21 The submission depends upon a particular analysis and parsing of unconnected passages in the remarks on sentence. I do not believe that a fair reading overall of the remarks on sentence supports the submission. His Honour was required to take into account as an aggravating factor an antecedent criminal record which, however old the individual items in it, was indicative of serious and continuing disregard of the law. Quite how that statutorially mandated aggravation was to be woven into a particular ultimate sentence was a question inseparable from the need for appropriate deterrence, both general and personal. That does not seem to me to give rise to double counting.
22 The second attack has to do with an observation of his Honour that there had been, as indeed there had, a gap of some 15 years between the instant offence and the most recent of the antecedent armed robberies. It is submitted that the sentence ultimately passed by his Honour did not make any mitigating allowance for this gap in criminal offending.
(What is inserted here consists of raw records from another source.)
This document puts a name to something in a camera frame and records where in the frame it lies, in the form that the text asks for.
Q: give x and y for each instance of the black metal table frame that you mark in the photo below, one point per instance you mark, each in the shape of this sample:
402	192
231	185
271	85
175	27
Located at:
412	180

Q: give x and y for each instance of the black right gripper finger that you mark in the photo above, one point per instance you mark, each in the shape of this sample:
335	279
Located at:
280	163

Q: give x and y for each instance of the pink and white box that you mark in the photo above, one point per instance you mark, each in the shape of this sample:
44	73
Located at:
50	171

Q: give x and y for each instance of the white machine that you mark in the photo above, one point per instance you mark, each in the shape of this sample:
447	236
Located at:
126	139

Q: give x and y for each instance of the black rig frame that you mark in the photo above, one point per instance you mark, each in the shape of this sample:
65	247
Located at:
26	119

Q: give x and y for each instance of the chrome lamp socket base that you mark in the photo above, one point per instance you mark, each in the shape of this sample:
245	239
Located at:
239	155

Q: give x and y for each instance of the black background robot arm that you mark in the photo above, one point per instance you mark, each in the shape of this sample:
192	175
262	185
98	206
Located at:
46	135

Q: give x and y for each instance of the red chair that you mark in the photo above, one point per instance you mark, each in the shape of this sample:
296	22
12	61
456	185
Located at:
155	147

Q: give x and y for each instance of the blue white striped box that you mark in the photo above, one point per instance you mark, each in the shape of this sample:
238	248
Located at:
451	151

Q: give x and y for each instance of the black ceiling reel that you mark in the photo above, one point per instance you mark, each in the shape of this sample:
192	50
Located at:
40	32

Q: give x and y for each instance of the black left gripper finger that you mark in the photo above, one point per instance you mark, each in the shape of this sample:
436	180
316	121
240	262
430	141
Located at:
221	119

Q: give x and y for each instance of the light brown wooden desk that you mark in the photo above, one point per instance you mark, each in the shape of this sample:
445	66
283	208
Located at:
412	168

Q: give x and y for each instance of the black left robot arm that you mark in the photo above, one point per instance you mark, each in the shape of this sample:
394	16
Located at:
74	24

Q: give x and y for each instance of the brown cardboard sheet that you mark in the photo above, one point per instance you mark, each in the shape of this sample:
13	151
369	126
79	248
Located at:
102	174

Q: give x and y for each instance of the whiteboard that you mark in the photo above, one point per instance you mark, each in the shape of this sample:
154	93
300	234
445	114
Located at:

23 One way of dealing with the applicant's submission would be to hold it over until the remaining grounds of appeal, and particularly Ground 5, are discussed and resolved. I prefer a more direct approach which is this: a person who commits six armed robberies for which he serves periods of imprisonment is not expected to refrain from recidivism into that particularly serious type of crime for some period, whether long or short. He is expected to refrain completely from that form of recidivism. If he does not so refrain, then he is entitled to some prudently measured consideration if he has refrained for a longer rather than a shorter time before re-offending. That is, however, a very different proposition from a proposition that a long period between offences of armed robbery somehow reduces to practical sentencing insignificance the earlier offences. I regard that latter approach as contrary to both section 21A(2)(d) itself and to the principles established by the High Court in Veen v The Queen (No. 2) (1988) 164 CLR 465.
· The Section 21A(2)(b) Factor
His Honour undoubtedly took account of this factor. It is conceded by the Crown, and in my opinion correctly so, that there was, therefore, clear sentencing error. What should follow from that error will be considered in the discussion of Ground 5.